« Sauvez les paysans, mangez un trader », ce slogan a résonné le long des murs du Grand palais à Paris. Et pourtant, « Manger un trader » n’était pas au menu du rendez-vous de la Bourse de commerce européenne, tout comme l’apéritif salé qui a accueilli les premiers participants ce jeudi 5 décembre 2024.
À l’ouverture du salon, les agriculteurs de la Confédération paysanne ont fait irruption devant les portes du bâtiment, où se tenait pour deux jours la réunion, « rendez-vous annuel incontournable de tous les grands professionnels mondiaux de la filière » céréales et oléoprotéagineux.
Une centaine de manifestants
À 13 h 30, un camion a livré banderoles, sono et bottes de paille, direction l’esplanade du grand palais. La centaine d’agriculteurs manifestants a installé une immense affiche « Sauvez-les paysans, mangez un trader », devant les participants qui attendaient d’accéder au bâtiment.
Si ces derniers sont restés dehors, quelques manifestants ont brièvement pu pénétrer dans le hall, ramenant à l’extérieur des panneaux de multinationales, comme les groupes InVivo sur lesquelles ont été apposés des stickers « produire pour vivre », « stop à la spéculation », ou « vendangeons les profits des spéculateurs ».
« Ici, il y a tout le business de l’agro-industrie.
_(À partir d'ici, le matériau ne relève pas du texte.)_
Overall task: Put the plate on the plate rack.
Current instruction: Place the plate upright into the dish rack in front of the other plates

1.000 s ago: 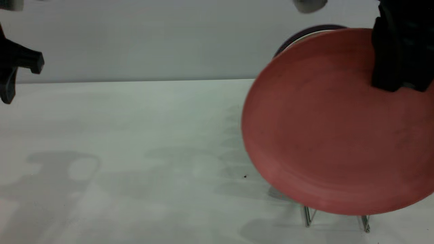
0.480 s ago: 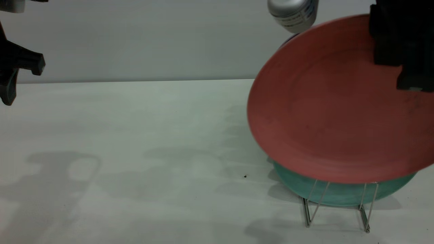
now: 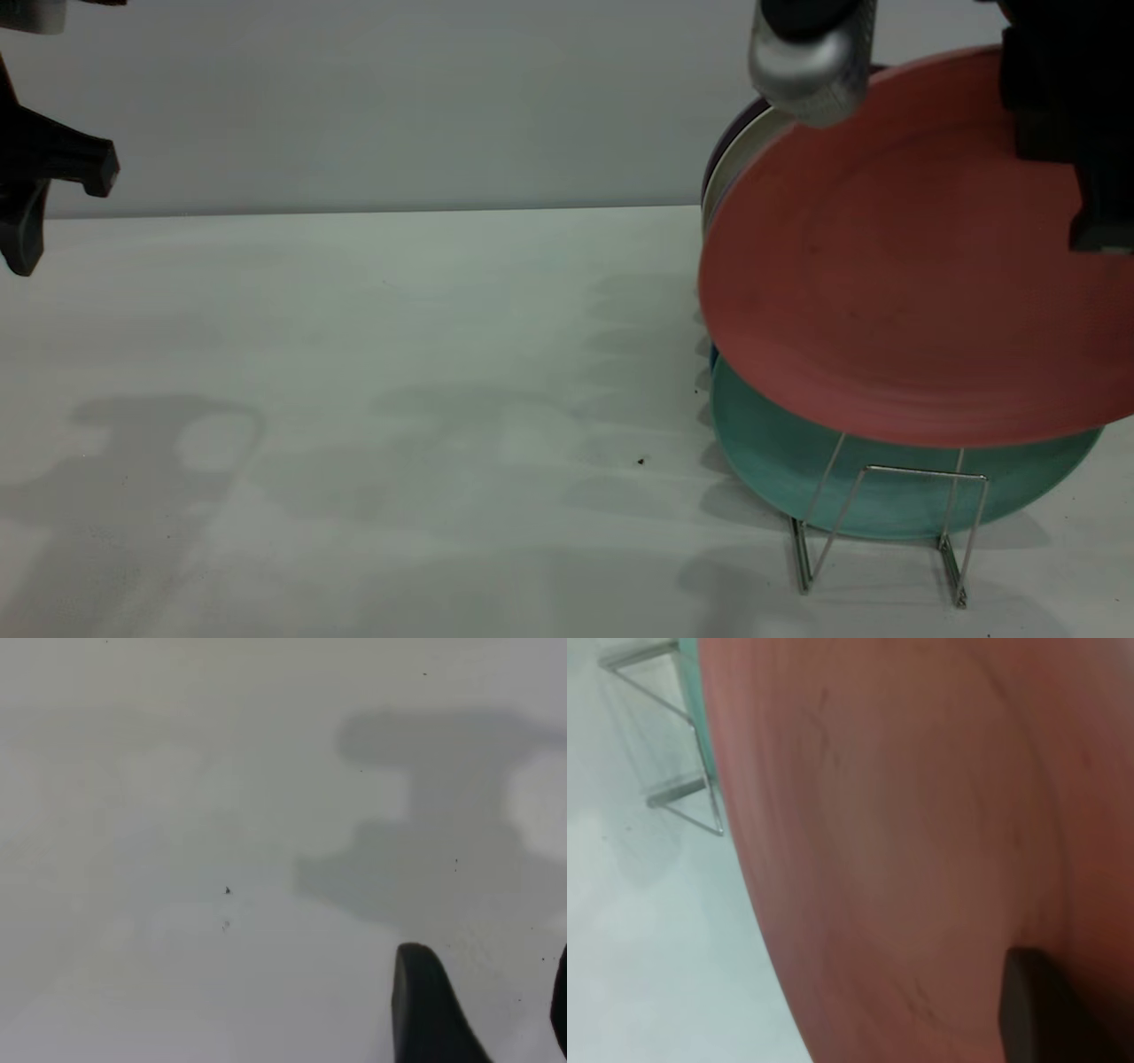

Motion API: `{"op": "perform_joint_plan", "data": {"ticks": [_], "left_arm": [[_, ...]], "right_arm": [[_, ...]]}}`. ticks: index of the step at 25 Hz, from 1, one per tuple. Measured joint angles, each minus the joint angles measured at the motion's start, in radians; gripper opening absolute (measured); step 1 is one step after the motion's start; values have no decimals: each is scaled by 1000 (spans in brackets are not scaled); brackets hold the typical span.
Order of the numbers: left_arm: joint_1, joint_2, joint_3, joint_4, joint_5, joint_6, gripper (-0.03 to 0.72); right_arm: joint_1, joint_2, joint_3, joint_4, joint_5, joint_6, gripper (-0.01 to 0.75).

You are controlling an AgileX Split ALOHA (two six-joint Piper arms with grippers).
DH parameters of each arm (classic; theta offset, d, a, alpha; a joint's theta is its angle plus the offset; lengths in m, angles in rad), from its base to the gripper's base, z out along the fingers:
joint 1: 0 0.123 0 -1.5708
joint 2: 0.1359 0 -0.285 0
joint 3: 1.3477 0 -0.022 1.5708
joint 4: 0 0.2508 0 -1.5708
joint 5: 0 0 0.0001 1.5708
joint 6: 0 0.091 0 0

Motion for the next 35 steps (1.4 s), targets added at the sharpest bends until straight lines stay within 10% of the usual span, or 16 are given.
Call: {"op": "perform_joint_plan", "data": {"ticks": [35], "left_arm": [[0,0,0,-14,-6,3,381]], "right_arm": [[-124,189,132,-59,-310,170,90]]}}
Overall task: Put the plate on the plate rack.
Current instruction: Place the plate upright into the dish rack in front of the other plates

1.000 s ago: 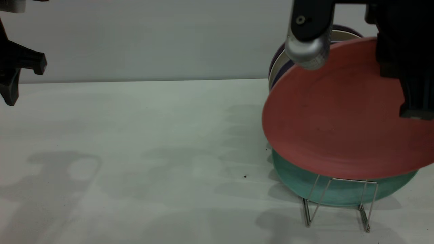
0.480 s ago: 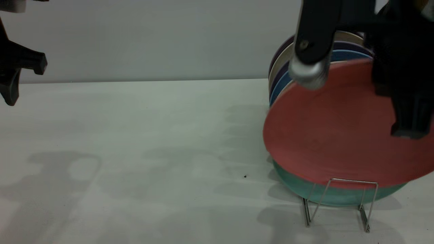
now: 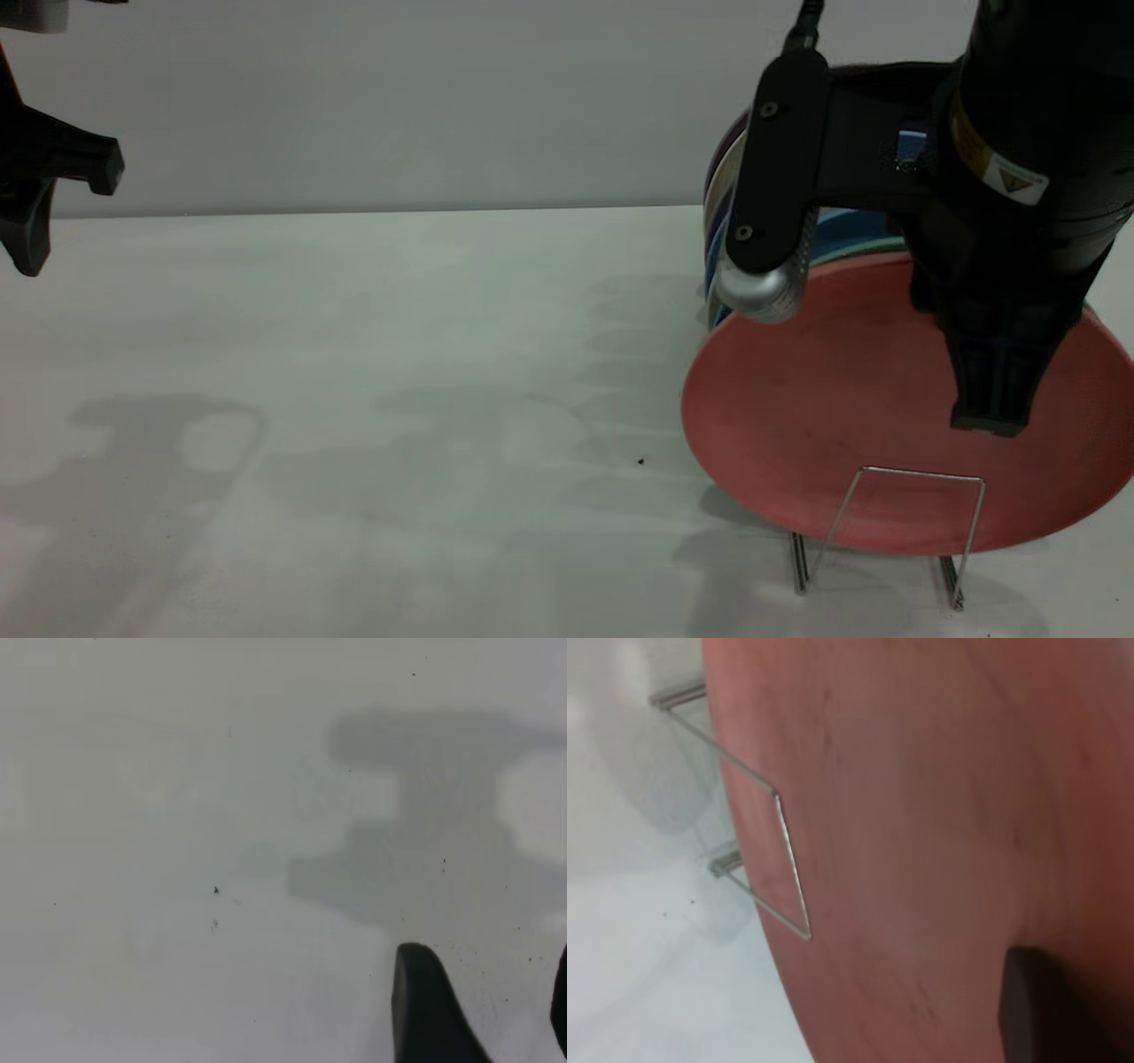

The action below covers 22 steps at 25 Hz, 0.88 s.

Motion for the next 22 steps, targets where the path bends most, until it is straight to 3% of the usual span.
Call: {"op": "perform_joint_plan", "data": {"ticks": [13,22], "left_arm": [[0,0,0,0,-3,0,381],[0,0,0,0,-3,0,381]], "right_arm": [[-13,36,0,52,-28,1,117],[-13,38,0,101,-12,-7,334]]}}
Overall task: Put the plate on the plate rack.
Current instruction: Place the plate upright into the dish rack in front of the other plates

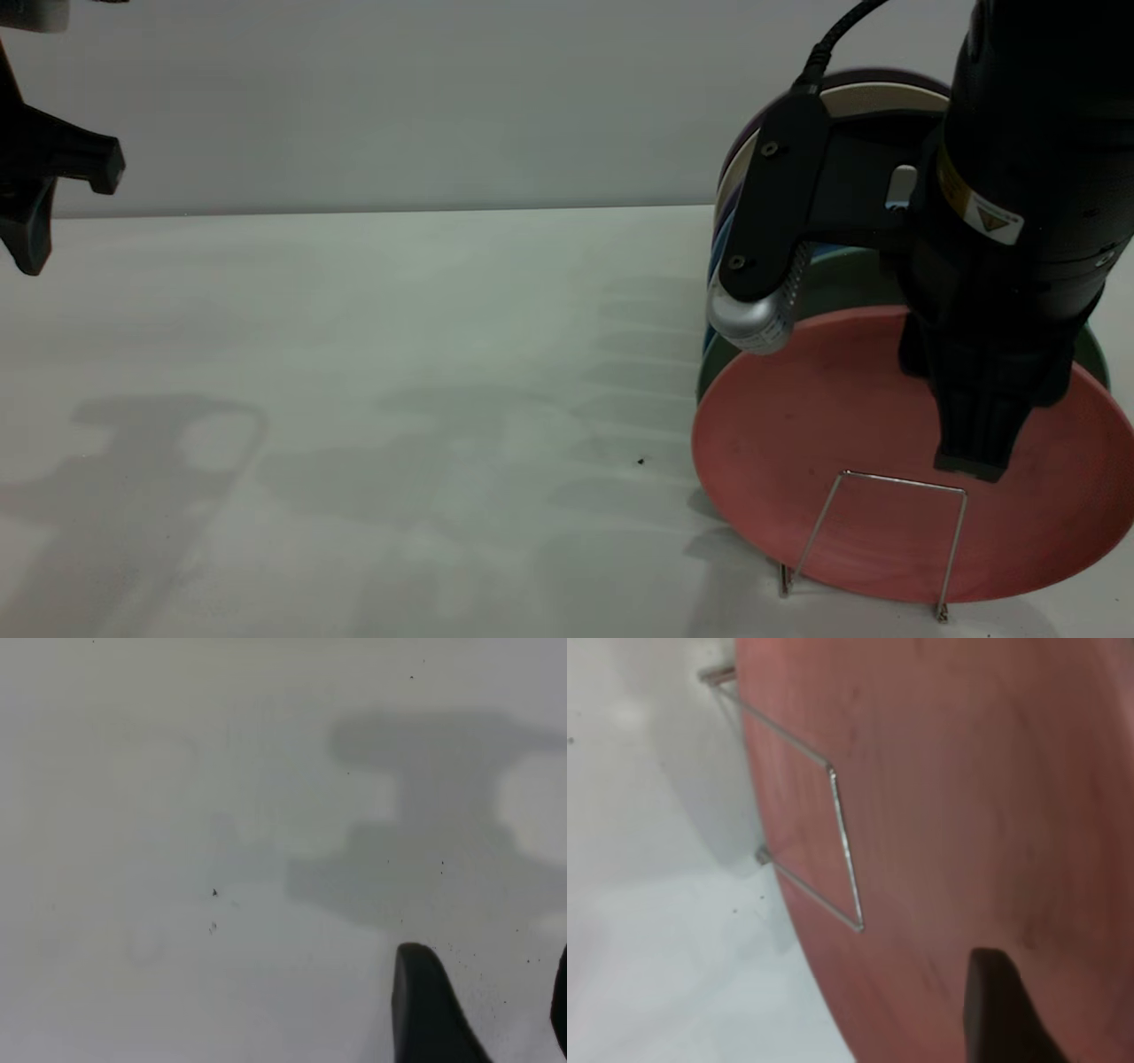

On est là pour dire que ce système détruit le monde paysan », lance Stéphane Galais, éleveur et secrétaire nationale du syndicat, présent pour « mettre un grand coup de projecteurs sur ce qui se passe ici : des financiers et des traders qui font de la spéculation sur les produits alimentaires ». La Confédération paysanne, présente pour dénoncer leur rôle dans les crises agricoles (argument pointé par leur secrétaire générale) dénonce aussi l’opulence de ce rendez-vous, assorti d’un « dîner de prestige » avec un droit d’entrée pour les deux journées pour la modique somme de 300 euros.
Sorti pour échanger avec les manifestants, le président d’Agro Paris Bourse, Baudouin Delforge, a d’ailleurs été pris à partie par plusieurs agriculteurs. « Il n’y a pas de ruissellement ! », l’a interpellé un manifestant alors qu’il disait soutenir les agriculteurs. « Vous voulez qu’on compare nos revenus ? », a ironisé un autre.
Le syndicat se pose en défenseur du « revenu paysan », contre « les profiteurs de la dérégulation du marché » et les « accords de libre-échange dérégulés ». Si le Mercosur est bien sûr cité, Stéphane Gallais se fait peu d’espoir sur l’avenir de cet accord, alors que la présidente de la Commission européenne Ursula von der Leyen était en direction de l’Uruguay pour le sommet du Mercosur laissant planer la menace d’une signature imminente. « On ne lâchera pas sur cette question de libre-échange, c’est notre combat pour la protection et le revenu des paysans », affirmait le secrétaire national en amont de l’action coup de poing.
La banderole déployée, la paille recouvrant la pierre, la centaine d’agriculteurs a brandi affiches et drapeaux du syndicat avant d’entamer nombre de chants contre les spéculateurs, et le président de la FNSEA Arnaud Rousseau, sur des airs de la Compagnie créole, des Wampas et même du célèbre opéra français Carmen « Prends-garde à toi ».
« En pleine crise agricole c’est d’une indécence totale ce qui se passe ici », appelle au micro la porte-parole du syndicat, Laurence Marandola. « La terre est à ceux qui travaillent, pas à ceux qui spéculent », ont dénoncé en chœur les manifestants. La Confédération paysanne dénonce plus largement « la spéculation sur les matières premières agricoles que cet évènement vise à encourager ».
Le ton est progressivement monté avec les forces de l’ordre arrivées une dizaine de minutes après le début de l’action et qui ont encerclé l’esplanade. Les agriculteurs en train de plier bagage, banderole géante repliée, ont été bloqués à la descente des marches du Grand palais par gendarmes et CRS et des bousculades ont éclaté. Plusieurs participants ont été interpellés, tandis qu’à l’intérieur du Grand palais, certaines conférences ont été annulées ou décalées.